怒る女性誌:政権批判、読者に押され 改憲…本当に必要?

毎日新聞 2015年04月22日 20時03分

見出しで読む、女性誌の政権への目線
見出しで読む、女性誌の政権への目線

 「私たちが大切にしているのは現場で聞いた生の言葉。それが結果的に、厳しい政権批判になっている」と言うのは「女性自身」の田辺さん。昨年5月27日号で、歴史教科書の採択で揺れる沖縄県竹富町を取材したルポ記事のタイトル「中国より、安倍さんがこわいです」は町民が語った言葉から取った。「人権を踏みにじるような表現でない限り、現実に上がっている声を無視したり、それを曲げて書いたりするのは、週刊誌としてはやってはいけないことだと思っています」

 女性誌を巡っては昨年、月刊ファッション誌「VERY」(光文社)が「お母さんこそ、改憲の前に知憲!」と題し、憲法改正や特定秘密保護法を取り上げた記事を掲載。発売前に内閣広報室が「秘密保護法を取り上げるなら、我々にも取材を」と編集部に電話していた事実が明らかになり、「言論への過剰な口出しではないか」と問題になった。今月にもNHKのやらせ疑惑やテレビ朝日の「報道ステーション」でのコメンテーターの発言について、自民党が両局幹部を呼び事情を聴くなどメディアへの介入や圧力ともとれる動きは強まるばかりだ。
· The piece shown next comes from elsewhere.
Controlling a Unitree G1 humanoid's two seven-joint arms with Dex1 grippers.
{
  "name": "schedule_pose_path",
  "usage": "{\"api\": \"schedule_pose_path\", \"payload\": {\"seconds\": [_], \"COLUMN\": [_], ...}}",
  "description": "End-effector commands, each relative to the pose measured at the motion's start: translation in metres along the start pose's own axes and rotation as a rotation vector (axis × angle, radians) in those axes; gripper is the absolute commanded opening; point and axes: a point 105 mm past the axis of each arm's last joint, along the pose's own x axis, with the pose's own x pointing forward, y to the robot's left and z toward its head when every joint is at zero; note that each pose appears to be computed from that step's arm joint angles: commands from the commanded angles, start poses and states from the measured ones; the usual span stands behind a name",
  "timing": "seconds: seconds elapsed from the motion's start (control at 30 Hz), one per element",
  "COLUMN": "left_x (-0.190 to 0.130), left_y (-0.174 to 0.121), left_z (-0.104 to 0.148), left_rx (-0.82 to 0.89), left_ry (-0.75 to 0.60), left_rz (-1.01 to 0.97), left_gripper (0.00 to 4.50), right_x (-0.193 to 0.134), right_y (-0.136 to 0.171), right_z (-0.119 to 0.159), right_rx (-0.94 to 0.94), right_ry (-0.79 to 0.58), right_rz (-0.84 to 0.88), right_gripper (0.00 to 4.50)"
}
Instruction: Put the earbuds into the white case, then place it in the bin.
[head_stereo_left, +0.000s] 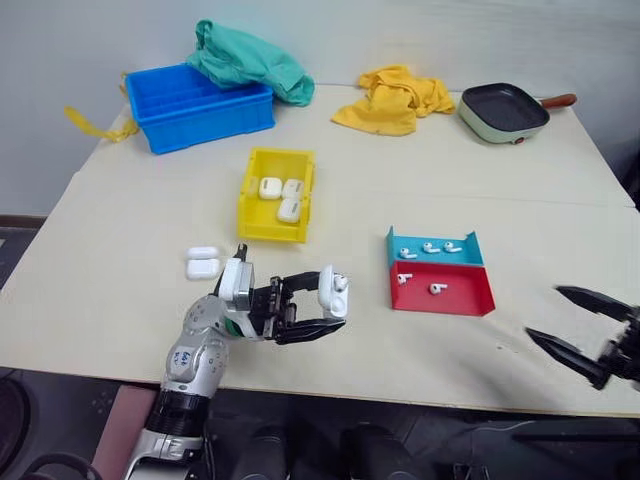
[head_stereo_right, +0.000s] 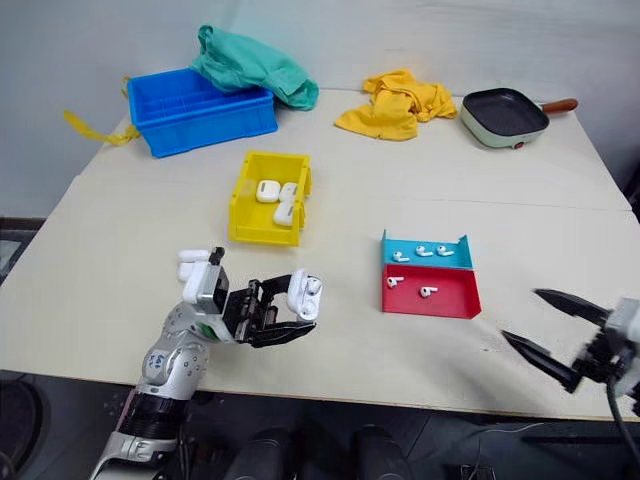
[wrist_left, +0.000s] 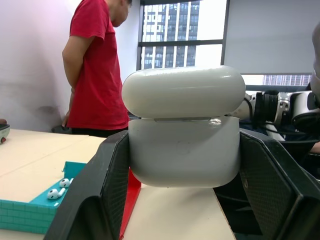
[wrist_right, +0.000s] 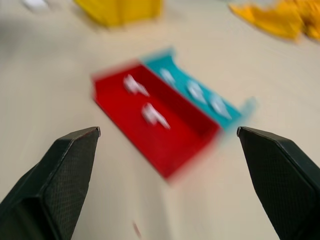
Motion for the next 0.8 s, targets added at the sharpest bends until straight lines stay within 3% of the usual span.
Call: {"api": "schedule_pose_path", "payload": {"seconds": [0.03,0.2,0.33,0.5,0.63,0.8], "left_x": [0.005,0.010,0.014,0.018,0.021,0.019], "left_y": [-0.005,-0.008,-0.009,-0.007,-0.008,-0.010], "left_z": [0.004,0.001,0.000,0.000,0.000,0.001], "left_rx": [0.039,0.038,0.038,0.042,0.045,0.051], "left_ry": [-0.010,-0.017,-0.023,-0.029,-0.032,-0.026], "left_rz": [-0.008,0.000,0.000,-0.001,-0.003,0.009], "left_gripper": [2.78,2.78,2.78,2.78,2.78,2.78], "right_x": [-0.003,0.041,0.097,0.139,0.172,0.193], "right_y": [-0.013,-0.029,-0.024,-0.020,-0.032,-0.046], "right_z": [0.004,0.034,0.084,0.103,0.106,0.103], "right_rx": [-0.081,-0.139,-0.212,-0.309,-0.355,-0.474], "right_ry": [0.021,0.085,0.104,0.204,0.295,0.410], "right_rz": [-0.008,0.057,0.257,0.381,0.368,0.371], "right_gripper": [4.48,4.48,4.48,2.98,1.59,1.59]}}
 2人の子の母親でもあるタレントでエッセイストの小島慶子さん(42)は「女性誌はファッションやゴシップなど『見たい、知りたい』という読者の素直な欲求に応えるメディア。政権批判の記事は、異論を許さず、なし崩し的に変わろうとしている世の中への異議申し立てとも言える。批判を恐れて口をつぐむ人が増える中、生活実感を基に『他人がどう言おうと、私はおかしいと思う』と言える、血の通った言論をなくしてはいけない」とエールを送る。

 女性週刊誌に噴出する怒りのマグマを無視すれば、やがて地殻変動につながるかもしれない。